The felling is documented to the minute, because the man who drove there filmed it. Daniel Graham, 39, and Adam Carruthers, 32, both experienced tree surgeons, drove from the Carlisle area to the Steel Rigg car park during Storm Agnes on the night of September 27 and walked the fifteen to twenty minutes to the tree. Carruthers cut; Graham filmed. The video on his phone was created at 00:32, and the cut took no more than three minutes. The trunk fell across Hadrian's Wall, a World Heritage Site, fracturing stones with repair costs put at just under £7,500. The two men took a wedge of the trunk away as a trophy. On the drive home, Carruthers's partner sent him a video of their newborn being fed. He replied: 'I've got a better video than that.'
A jury convicted both men of two counts of criminal damage on May 9, 2025. On July 15, Mrs Justice Lambert sentenced each to four years and three months. Her sentencing remarks fix the harm she weighed most: not the timber value but the social impact — a public reaction of 'widespread shock and bewilderment,' an outpouring the National Trust's Andrew Poad called unprecedented in the Trust's experience. The tree had won England Tree of the Year in 2016. It was a place where marriages were proposed and where people left tributes to their dead.
The Shoots
In late July 2024, ranger Gary Pickles found new growth at the stump. The Northumberland National Park Authority announced twelve shoots at the base, each with one to six small leaves, two to four centimeters high. 'I was first at the scene when the tree was discovered felled,' Pickles said. 'Now, I hope I can say that it's back!' Poad called it 'such welcome news to see that the stump has started to regenerate,' and laid out the plan: leave all twelve shoots to grow for a few years and see how they develop.
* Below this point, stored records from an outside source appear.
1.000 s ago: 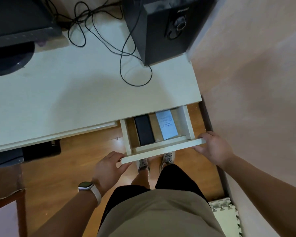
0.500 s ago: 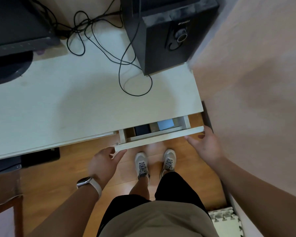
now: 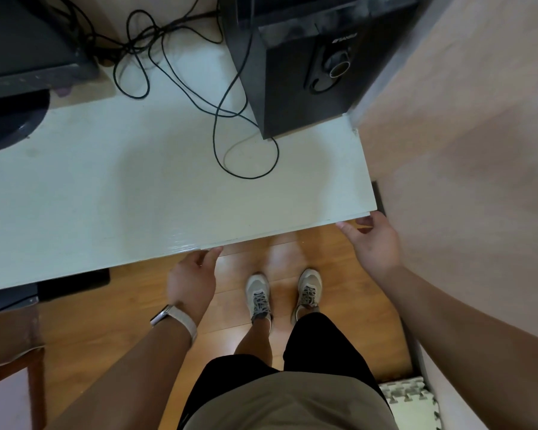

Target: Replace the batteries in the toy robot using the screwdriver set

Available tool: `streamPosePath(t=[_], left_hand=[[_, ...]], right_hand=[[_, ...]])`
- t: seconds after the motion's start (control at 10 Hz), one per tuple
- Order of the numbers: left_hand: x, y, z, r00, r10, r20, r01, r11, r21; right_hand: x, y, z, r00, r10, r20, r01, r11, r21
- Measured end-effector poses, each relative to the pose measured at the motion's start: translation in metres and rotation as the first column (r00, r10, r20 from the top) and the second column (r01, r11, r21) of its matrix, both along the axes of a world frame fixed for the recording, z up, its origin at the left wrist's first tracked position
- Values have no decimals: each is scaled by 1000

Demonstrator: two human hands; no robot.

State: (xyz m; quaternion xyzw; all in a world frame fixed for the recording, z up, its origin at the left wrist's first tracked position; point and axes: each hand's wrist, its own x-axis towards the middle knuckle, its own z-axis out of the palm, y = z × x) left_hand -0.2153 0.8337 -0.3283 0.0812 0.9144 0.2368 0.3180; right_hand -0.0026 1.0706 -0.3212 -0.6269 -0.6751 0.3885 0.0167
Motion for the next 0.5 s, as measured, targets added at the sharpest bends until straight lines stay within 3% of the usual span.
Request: streamPosePath(t=[0.3,0.4,0.5], left_hand=[[-8,1,3,997,-72,1,72,997,-26],[-3,0,7,988,-156,18,154,987,54],[13,-6,17,940,-340,17,336,936,100]], right_hand=[[2,13,7,974,139,181,-149,988,41],[6,12,13,961,189,204,-205,977,61],[14,5,27,954,208,215,-230,970,82]])
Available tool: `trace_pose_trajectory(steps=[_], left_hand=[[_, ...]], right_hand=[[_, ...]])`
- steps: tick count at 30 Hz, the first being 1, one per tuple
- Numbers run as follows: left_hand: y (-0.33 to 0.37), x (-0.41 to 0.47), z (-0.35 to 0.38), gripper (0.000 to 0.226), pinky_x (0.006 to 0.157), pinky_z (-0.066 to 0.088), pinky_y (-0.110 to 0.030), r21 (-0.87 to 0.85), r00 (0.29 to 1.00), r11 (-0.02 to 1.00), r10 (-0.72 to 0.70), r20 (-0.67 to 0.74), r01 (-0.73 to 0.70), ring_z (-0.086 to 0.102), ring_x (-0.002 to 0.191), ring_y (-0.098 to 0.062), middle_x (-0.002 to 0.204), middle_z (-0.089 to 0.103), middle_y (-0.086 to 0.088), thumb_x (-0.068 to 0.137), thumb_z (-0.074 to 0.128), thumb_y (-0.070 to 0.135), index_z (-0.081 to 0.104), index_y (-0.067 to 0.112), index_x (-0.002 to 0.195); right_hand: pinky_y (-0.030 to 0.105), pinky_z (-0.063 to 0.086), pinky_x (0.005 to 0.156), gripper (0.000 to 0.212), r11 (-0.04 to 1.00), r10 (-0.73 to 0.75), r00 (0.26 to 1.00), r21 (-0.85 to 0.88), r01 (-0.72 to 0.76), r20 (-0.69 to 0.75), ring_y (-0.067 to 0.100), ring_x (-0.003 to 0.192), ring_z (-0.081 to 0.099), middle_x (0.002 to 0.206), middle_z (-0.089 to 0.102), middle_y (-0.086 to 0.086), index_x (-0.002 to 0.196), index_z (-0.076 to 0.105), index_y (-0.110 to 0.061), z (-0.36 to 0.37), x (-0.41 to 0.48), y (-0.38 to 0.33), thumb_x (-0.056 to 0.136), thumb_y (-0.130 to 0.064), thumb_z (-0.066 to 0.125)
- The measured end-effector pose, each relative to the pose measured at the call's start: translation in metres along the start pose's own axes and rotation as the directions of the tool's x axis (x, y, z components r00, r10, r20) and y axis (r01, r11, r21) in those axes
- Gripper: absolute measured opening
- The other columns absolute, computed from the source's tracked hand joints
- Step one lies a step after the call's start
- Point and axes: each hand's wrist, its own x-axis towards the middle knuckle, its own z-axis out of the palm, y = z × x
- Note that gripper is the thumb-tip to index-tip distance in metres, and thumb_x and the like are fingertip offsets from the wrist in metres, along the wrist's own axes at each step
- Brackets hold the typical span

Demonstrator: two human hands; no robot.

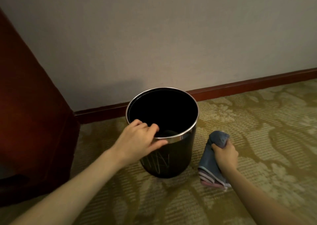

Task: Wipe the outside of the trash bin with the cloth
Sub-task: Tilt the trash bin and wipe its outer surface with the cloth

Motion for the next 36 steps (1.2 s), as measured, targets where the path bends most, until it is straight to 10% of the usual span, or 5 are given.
trace_pose_trajectory(steps=[12,18,23,27,36], left_hand=[[-0.029,-0.008,0.001,0.040,0.056,0.042,-0.022,-0.043,0.993,0.993,0.111,-0.032,-0.112,0.057,0.054,-0.011,0.062,0.062,0.006,0.086,0.045,0.052,0.062,0.017,0.078],[0.004,0.000,0.000,0.058,0.044,0.047,-0.026,0.086,0.995,0.994,-0.073,0.064,0.068,0.063,0.050,-0.022,0.055,0.064,-0.002,0.089,0.026,0.057,0.060,0.014,0.071],[0.020,0.021,-0.002,0.044,0.043,0.036,-0.023,0.326,0.942,0.906,-0.319,0.109,0.269,0.063,0.049,-0.022,0.054,0.063,-0.001,0.088,0.048,0.053,0.063,0.017,0.067],[0.007,0.032,0.009,0.042,0.053,0.034,-0.032,0.275,0.922,0.904,-0.369,0.120,0.326,0.065,0.075,-0.031,0.083,0.067,-0.008,0.097,0.025,0.037,0.059,0.013,0.099],[0.024,0.029,-0.003,0.034,0.058,0.045,-0.039,-0.009,0.934,0.940,-0.337,0.115,0.340,0.063,0.074,-0.031,0.081,0.064,-0.008,0.099,0.028,0.039,0.052,0.015,0.095]], right_hand=[[0.036,0.042,0.064,0.043,1.000,-0.029,0.999,0.000,0.029,0.024,0.031,0.081,0.054,0.094,0.059,0.013,0.122,0.049,-0.007,-0.009,-0.001,-0.006,0.085,-0.025,0.060],[0.040,0.049,0.069,0.047,0.999,-0.002,0.998,-0.035,0.000,-0.056,0.036,0.090,0.059,0.104,0.063,0.018,0.127,0.049,-0.010,-0.005,-0.004,-0.008,0.085,-0.026,0.061],[0.032,0.043,0.053,0.045,0.999,0.008,0.998,-0.043,-0.010,-0.064,0.025,0.071,0.056,0.087,0.060,0.010,0.122,0.051,-0.008,-0.001,-0.005,-0.010,0.084,-0.028,0.062],[0.035,0.045,0.056,0.036,1.000,0.009,0.998,-0.024,-0.010,-0.059,0.028,0.071,0.056,0.084,0.058,0.010,0.113,0.053,-0.010,0.005,-0.006,-0.018,0.083,-0.028,0.061],[0.029,0.039,0.051,0.034,0.994,-0.093,0.996,0.063,0.092,0.004,0.024,0.071,0.056,0.084,0.061,0.007,0.113,0.054,-0.014,0.017,-0.009,-0.040,0.082,-0.025,0.062]])
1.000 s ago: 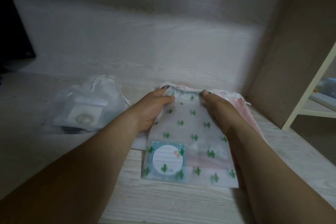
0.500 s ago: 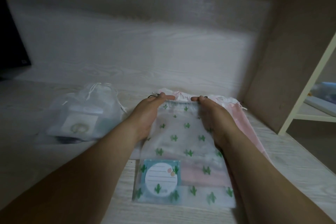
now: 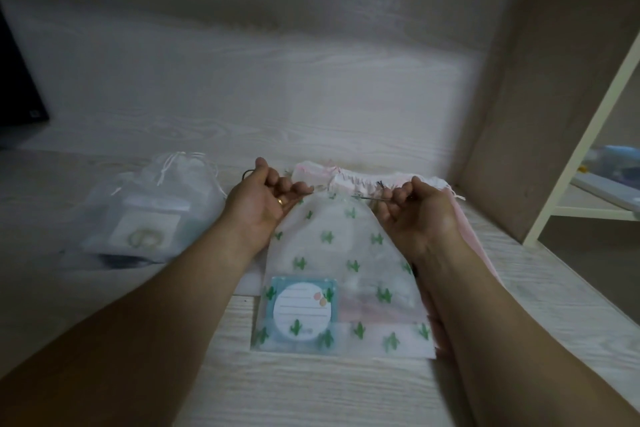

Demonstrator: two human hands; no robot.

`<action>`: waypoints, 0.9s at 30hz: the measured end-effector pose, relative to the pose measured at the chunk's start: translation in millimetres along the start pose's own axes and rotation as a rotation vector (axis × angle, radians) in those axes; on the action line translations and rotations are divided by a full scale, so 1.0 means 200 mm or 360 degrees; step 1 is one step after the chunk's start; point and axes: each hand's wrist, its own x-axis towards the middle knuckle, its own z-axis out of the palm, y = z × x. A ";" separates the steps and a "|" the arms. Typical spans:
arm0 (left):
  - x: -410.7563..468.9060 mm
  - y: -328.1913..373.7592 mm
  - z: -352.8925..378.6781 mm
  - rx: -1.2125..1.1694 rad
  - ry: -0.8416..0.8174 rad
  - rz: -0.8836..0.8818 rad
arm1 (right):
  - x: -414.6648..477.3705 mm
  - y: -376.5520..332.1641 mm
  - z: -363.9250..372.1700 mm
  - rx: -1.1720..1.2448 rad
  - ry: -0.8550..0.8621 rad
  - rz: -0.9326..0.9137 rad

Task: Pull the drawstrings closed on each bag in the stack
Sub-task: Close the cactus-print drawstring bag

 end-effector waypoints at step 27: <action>-0.13 -0.09 0.11 0.1446 -0.0401 0.0229 | -0.09 0.15 0.09 -0.1186 -0.0688 -0.0048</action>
The site was fenced, visitors were asked not to touch the shoots, and seeds collected from the felled tree were already growing into saplings — the first seedling was presented to King Charles III for planting in Windsor Great Park.
After the Felling
The National Trust dates the tree's planting to the late nineteenth century, and published ages run from about 100 to about 150 years. A broadleaf tree cut at the base reshoots from dormant buds in the stump; coppicing — cutting a tree precisely so that it will regrow — is how broadleaf woodland was harvested for centuries, and sycamore regrows vigorously. From the first weeks, the land managers fenced the stump, asked visitors to keep their distance, warned that scattered ashes could hinder the growing process, and put seeds into propagation. Twelve shoots appeared in the first growing season after the felling. The same ranger who was first at the scene when the felled tree was discovered was the one who found the new growth at the stump.
Reviewer Notes
We weigh a claim on two things, kept separate from the story above.
Assessed by Miracles Jar AI
The shoots are ordinary coppice regrowth from a healthy stump, which the land managers anticipated and protected for; what was genuinely exceptional, a court found, was the scale of public grief for a tree — and the regrowth mattered because the grief did.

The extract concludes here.